_DATA UNDER STUDY_:
========

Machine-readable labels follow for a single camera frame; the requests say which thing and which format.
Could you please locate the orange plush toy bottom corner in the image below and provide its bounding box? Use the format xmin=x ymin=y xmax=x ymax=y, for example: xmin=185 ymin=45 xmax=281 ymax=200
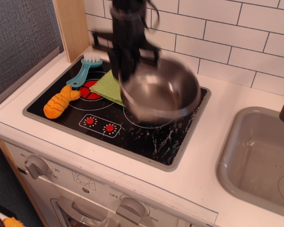
xmin=0 ymin=218 xmax=24 ymax=227

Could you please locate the left red stove knob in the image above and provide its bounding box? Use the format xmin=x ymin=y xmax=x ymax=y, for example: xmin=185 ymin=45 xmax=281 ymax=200
xmin=86 ymin=117 xmax=95 ymax=125

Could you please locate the black toy stove top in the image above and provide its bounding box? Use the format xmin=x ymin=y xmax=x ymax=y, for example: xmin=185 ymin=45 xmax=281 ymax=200
xmin=23 ymin=61 xmax=211 ymax=171

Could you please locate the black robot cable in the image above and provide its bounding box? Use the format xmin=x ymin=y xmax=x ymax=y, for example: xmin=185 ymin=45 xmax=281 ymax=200
xmin=142 ymin=0 xmax=160 ymax=33

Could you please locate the right grey oven knob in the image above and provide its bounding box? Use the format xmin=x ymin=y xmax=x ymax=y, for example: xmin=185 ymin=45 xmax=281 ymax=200
xmin=116 ymin=197 xmax=146 ymax=225

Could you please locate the stainless steel pot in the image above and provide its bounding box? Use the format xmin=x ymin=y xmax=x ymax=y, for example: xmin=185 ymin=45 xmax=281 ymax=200
xmin=119 ymin=58 xmax=201 ymax=123

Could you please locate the grey sink basin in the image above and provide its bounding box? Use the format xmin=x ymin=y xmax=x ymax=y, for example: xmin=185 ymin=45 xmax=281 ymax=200
xmin=216 ymin=107 xmax=284 ymax=217

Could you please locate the grey oven knob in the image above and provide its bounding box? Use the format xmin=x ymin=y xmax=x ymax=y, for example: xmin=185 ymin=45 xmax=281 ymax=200
xmin=116 ymin=197 xmax=146 ymax=225
xmin=25 ymin=155 xmax=49 ymax=179

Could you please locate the left grey oven knob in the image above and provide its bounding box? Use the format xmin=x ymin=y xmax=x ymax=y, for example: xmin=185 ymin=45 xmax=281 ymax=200
xmin=25 ymin=155 xmax=49 ymax=179

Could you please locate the blue dish brush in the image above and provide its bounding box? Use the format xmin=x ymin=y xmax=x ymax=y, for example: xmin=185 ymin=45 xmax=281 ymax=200
xmin=66 ymin=52 xmax=103 ymax=88

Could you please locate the grey oven door handle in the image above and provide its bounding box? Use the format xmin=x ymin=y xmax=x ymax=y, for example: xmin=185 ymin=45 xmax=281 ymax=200
xmin=57 ymin=196 xmax=121 ymax=227

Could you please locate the orange plush shrimp toy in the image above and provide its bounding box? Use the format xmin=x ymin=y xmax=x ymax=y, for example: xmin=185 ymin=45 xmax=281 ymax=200
xmin=43 ymin=85 xmax=81 ymax=119

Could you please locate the green cloth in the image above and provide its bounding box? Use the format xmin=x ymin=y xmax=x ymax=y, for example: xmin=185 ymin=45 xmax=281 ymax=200
xmin=89 ymin=70 xmax=125 ymax=107

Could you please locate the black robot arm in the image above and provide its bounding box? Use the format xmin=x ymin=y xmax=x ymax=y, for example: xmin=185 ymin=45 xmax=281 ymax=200
xmin=92 ymin=0 xmax=159 ymax=82

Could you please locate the right red stove knob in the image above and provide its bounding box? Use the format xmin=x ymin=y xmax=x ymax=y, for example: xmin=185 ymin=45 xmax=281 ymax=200
xmin=105 ymin=124 xmax=115 ymax=133

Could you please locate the red stove knob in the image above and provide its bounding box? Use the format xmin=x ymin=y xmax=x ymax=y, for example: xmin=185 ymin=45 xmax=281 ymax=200
xmin=86 ymin=117 xmax=95 ymax=125
xmin=105 ymin=124 xmax=115 ymax=133

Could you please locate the wooden side post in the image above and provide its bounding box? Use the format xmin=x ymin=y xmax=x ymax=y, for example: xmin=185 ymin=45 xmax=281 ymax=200
xmin=52 ymin=0 xmax=90 ymax=63

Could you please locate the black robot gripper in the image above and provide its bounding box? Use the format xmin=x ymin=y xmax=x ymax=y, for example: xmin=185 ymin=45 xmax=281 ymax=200
xmin=92 ymin=14 xmax=159 ymax=82

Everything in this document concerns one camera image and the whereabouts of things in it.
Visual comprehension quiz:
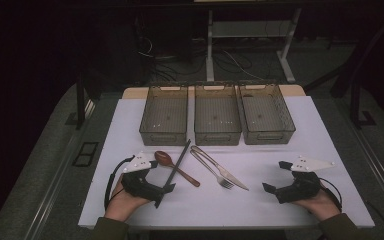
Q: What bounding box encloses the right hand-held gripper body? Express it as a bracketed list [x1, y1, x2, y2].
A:
[274, 154, 336, 205]

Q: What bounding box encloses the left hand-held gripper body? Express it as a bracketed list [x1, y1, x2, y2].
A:
[121, 151, 166, 203]

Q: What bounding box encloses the brown wooden spoon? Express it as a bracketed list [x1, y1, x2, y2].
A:
[154, 150, 202, 188]

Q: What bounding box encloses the silver metal fork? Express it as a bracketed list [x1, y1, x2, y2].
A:
[189, 148, 235, 191]

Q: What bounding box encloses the silver metal knife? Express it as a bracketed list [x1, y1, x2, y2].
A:
[190, 144, 250, 192]

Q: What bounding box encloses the smoky transparent plastic bin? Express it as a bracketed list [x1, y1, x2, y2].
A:
[236, 82, 297, 146]
[193, 83, 243, 147]
[138, 84, 190, 147]

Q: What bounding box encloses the person's left hand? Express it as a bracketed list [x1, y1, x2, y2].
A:
[104, 173, 152, 223]

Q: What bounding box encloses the person's right hand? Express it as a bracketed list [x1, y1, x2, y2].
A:
[292, 185, 342, 223]

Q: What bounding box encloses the dark metal stand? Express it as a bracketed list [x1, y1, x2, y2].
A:
[329, 9, 384, 130]
[75, 71, 97, 131]

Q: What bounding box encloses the left hand-held gripper black cable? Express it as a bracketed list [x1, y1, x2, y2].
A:
[103, 154, 136, 211]

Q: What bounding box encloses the hand-held gripper black cable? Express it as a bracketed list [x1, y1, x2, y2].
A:
[317, 176, 344, 212]
[103, 154, 136, 211]

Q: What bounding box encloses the right hand-held gripper black cable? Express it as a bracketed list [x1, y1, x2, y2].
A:
[317, 176, 344, 212]

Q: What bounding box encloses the tangle of black floor cables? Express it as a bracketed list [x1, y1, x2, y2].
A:
[135, 33, 274, 83]

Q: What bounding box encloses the white floor cable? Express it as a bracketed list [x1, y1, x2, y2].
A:
[222, 49, 265, 82]

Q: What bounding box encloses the white metal stand frame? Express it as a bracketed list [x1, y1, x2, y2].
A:
[205, 7, 303, 85]

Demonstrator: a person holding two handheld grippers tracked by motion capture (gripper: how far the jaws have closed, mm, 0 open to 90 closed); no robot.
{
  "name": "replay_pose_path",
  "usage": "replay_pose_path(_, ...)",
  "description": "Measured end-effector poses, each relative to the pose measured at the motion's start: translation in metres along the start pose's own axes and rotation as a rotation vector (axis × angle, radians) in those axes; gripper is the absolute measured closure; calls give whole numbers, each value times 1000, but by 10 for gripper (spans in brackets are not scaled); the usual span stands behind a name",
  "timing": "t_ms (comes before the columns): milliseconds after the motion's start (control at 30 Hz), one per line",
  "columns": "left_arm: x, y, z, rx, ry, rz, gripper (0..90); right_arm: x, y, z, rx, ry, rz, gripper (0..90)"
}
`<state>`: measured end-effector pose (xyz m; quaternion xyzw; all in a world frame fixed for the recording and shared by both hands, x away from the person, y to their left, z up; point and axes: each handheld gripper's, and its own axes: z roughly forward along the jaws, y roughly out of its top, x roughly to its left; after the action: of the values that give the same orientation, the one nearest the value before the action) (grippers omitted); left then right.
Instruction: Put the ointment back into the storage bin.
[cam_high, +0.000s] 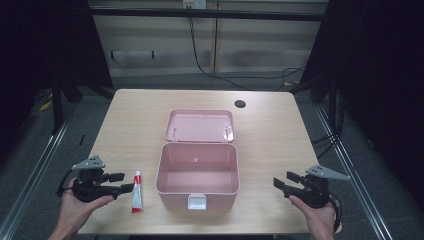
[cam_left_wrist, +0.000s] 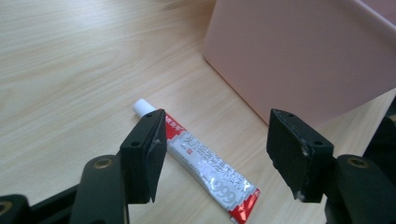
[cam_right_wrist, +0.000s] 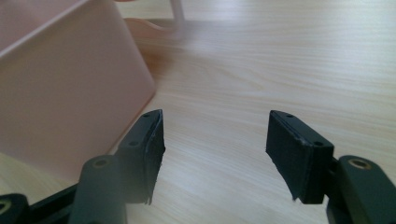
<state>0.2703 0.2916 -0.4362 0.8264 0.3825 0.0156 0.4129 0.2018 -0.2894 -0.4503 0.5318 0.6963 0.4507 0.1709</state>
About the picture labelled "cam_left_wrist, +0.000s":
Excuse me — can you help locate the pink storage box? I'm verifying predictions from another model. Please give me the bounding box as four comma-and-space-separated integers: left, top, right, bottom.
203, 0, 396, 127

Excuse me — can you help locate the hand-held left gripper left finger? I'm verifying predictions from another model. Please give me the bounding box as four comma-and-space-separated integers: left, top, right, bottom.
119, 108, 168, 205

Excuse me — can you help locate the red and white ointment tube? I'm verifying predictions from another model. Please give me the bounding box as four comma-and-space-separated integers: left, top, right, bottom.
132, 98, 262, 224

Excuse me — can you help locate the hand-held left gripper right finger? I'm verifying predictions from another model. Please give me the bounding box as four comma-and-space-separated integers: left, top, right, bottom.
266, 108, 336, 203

========

_REQUIRED ACTION_: Those lines of the records that contain the string "name" should be identified and copied.

_THE ANSWER_:
  "name": "replay_pose_path",
  "description": "Measured end-effector poses, each relative to the pose measured at the motion's start: translation in metres along the start pose's own axes and rotation as a rotation vector (axis × angle, radians) in those axes; gripper is the absolute measured closure; calls give whole numbers, each value times 1000, but by 10 for gripper (spans in brackets are not scaled); the usual span stands behind a name",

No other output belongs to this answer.